When are CPCs a good vehicle for companies to raise capital?
CPCs are best suited for growth companies that need capital for expansion. CPCs are not meant to replace early stage seed funding to help companies develop an initial prototype or secure early customers. In order for institutional investors to be interested, they will be looking for reasonably established companies that can use capital to aggressively fuel a growth strategy. They will want to see a roadmap for how a $5m to $10m market cap company can grow to $50m to $100m.
From a founders point of view, CPCs should not be viewed as a way to ‘cash out’. Rather its a vehicle to become a public company and open up additional financial strategies such as using company shares as currency for acquisitions or accessing follow on financing from institutional investors. Says Mark, “With the lack of a robust VC financing ecosystem in Canada, being able to secure institutional investors is becoming a more important part of an early stage company’s finance strategy. Since institutional money managers typically do not devote a large portion of their funds to private companies, having publically traded shares via a CPC can help early stage companies tap into this equity class.”
Costs to get listed and maintain on-going regulatory compliance on the TSX Venture Exchange are less than the TSX Exchange and less than US exchanges. According to Mark, “We see a lot of early stage US companies using the TSX Venture Exchange as an initial vehicle to become publically traded as its more cost efficient for the initial listing and does not subject the company to more costly on-going Sarbanes Oxley regulatory requirements. Between the CPC and the target company, the legal, accounting, audit, and exchange costs to initially get listed start around $200k + commission paid to a broker for any money they help raise. On an ongoing basis, a company can expect to spend $50k to $100k in annual costs for annual reports, audits, and investor relations.”
When deciding to go public, one thing an early stage company should not overlook is the additional responsibilities that come with being a publically listed company.
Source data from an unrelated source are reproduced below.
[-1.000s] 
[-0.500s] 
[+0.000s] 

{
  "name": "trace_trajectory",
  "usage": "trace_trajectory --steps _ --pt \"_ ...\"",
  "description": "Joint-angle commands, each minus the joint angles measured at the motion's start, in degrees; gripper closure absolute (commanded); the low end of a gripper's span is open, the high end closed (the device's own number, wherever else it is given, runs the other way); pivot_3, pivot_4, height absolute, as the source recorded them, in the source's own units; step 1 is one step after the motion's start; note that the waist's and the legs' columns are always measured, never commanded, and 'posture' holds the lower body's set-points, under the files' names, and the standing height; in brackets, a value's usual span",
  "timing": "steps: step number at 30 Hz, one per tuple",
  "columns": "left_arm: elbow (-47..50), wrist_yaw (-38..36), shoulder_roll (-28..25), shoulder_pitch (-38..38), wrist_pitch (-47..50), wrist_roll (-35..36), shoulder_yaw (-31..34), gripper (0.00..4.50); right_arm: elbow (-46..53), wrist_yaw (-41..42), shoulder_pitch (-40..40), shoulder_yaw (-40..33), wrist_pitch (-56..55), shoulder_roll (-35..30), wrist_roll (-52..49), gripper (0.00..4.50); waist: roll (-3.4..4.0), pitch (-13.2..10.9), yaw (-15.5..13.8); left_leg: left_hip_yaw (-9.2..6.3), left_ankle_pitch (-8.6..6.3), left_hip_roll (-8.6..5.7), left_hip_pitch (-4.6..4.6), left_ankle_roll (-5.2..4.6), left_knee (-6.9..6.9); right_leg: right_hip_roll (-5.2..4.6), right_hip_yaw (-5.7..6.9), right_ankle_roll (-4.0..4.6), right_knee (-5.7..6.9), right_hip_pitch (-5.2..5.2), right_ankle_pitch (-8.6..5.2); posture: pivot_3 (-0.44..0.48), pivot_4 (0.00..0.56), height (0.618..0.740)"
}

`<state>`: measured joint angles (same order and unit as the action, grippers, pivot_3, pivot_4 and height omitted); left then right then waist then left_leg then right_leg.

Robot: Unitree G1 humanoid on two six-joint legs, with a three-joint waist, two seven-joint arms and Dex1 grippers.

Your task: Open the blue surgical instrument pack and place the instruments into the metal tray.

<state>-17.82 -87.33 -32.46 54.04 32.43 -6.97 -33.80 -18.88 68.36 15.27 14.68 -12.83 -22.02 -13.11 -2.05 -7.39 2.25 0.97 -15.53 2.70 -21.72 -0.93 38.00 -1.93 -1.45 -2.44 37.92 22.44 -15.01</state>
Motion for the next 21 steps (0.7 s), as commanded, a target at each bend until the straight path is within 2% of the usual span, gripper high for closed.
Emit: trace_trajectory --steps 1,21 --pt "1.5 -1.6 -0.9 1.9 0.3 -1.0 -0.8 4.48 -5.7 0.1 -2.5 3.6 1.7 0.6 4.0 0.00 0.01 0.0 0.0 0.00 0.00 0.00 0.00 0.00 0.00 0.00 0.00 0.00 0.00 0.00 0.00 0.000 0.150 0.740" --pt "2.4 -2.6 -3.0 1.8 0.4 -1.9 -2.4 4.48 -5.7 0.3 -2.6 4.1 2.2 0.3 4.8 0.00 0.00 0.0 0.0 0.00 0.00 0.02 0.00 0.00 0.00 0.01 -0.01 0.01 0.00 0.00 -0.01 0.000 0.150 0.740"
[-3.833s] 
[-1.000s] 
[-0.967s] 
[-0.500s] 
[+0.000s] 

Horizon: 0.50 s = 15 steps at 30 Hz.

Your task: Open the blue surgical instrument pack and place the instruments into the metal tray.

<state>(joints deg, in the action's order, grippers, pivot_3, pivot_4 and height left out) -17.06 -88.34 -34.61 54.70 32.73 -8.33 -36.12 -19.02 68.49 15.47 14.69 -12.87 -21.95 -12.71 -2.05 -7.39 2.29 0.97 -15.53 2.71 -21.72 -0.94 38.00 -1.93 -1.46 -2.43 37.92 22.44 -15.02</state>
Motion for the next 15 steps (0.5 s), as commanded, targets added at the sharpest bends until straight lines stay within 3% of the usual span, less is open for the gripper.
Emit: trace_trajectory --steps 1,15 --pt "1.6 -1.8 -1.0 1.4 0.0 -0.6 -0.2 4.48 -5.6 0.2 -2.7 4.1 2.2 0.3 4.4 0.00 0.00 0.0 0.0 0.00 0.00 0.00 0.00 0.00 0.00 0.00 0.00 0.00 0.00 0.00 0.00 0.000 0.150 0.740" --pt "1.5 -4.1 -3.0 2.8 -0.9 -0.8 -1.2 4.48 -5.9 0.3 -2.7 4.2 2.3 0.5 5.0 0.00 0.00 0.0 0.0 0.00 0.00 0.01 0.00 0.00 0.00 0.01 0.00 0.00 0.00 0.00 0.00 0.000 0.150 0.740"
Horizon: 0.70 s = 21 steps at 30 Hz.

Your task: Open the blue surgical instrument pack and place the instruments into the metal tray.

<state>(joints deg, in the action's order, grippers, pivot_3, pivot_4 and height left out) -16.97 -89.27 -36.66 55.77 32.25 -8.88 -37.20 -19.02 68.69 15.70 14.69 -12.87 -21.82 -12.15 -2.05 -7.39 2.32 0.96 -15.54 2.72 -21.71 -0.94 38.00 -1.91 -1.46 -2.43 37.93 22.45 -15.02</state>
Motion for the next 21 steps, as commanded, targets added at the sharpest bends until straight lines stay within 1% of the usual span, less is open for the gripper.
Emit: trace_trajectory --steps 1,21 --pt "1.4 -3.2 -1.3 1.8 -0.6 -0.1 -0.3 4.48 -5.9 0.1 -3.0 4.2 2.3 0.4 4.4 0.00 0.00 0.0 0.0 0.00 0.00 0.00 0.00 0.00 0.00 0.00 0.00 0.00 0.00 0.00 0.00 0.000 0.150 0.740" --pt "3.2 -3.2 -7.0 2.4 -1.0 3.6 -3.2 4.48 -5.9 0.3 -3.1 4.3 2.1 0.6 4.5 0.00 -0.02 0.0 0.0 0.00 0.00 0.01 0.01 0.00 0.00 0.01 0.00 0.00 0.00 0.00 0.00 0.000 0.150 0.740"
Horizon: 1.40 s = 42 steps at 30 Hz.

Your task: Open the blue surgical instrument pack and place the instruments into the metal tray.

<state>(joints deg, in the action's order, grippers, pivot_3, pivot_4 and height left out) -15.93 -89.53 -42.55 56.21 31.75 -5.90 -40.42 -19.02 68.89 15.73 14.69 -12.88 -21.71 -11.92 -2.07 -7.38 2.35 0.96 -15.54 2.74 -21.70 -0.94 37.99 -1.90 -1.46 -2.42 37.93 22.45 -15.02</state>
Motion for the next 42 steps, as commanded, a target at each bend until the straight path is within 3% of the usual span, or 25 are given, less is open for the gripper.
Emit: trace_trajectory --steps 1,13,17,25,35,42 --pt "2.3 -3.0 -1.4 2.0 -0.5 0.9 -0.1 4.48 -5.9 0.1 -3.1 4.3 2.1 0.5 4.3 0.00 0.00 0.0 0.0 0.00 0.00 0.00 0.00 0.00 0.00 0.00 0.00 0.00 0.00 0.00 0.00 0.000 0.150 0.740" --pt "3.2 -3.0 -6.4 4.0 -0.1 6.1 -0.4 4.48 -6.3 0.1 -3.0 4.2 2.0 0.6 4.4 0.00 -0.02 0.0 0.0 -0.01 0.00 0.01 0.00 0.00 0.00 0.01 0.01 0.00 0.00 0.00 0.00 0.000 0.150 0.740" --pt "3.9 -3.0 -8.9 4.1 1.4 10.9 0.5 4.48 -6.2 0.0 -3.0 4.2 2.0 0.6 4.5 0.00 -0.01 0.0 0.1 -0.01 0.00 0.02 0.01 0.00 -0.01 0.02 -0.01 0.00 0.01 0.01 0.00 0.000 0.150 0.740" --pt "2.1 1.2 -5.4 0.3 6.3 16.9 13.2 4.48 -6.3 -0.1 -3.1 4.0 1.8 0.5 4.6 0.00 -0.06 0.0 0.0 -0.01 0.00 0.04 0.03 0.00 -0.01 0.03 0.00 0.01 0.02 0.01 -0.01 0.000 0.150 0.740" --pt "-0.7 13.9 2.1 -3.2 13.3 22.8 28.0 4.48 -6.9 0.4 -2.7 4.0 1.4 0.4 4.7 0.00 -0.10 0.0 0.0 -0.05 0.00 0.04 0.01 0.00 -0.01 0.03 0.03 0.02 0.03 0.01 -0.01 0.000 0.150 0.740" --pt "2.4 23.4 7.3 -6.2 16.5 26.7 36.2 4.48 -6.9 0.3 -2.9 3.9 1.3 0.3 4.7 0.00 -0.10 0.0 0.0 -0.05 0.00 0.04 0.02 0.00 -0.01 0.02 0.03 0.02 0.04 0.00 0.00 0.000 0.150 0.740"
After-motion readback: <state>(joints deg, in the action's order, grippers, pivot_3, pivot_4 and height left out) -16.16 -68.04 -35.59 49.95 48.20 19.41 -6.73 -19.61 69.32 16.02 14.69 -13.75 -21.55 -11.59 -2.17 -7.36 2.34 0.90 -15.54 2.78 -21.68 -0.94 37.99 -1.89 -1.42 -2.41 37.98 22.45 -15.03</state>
Especially on some of the junior exchanges like the TSX venture exchange, a company can become ‘orphaned’ if it does not implement a proper investor relations strategy. Meaning that even though the stock is publically traded on an exchange, if nobody is interested in buying it the daily trading volumes will be so low that if you were a shareholder and wanted to sell your shares you may not be able to as there would not be enough people wanting to buy shares. Ensuring management regularly meets with its main investors, gets analysts to cover their company, is proactive in marketing their company as a growth story, generates interest in people to buy shares, etc has to become a core function of the business in addition to operations excellence to produce the financial results to back up their story.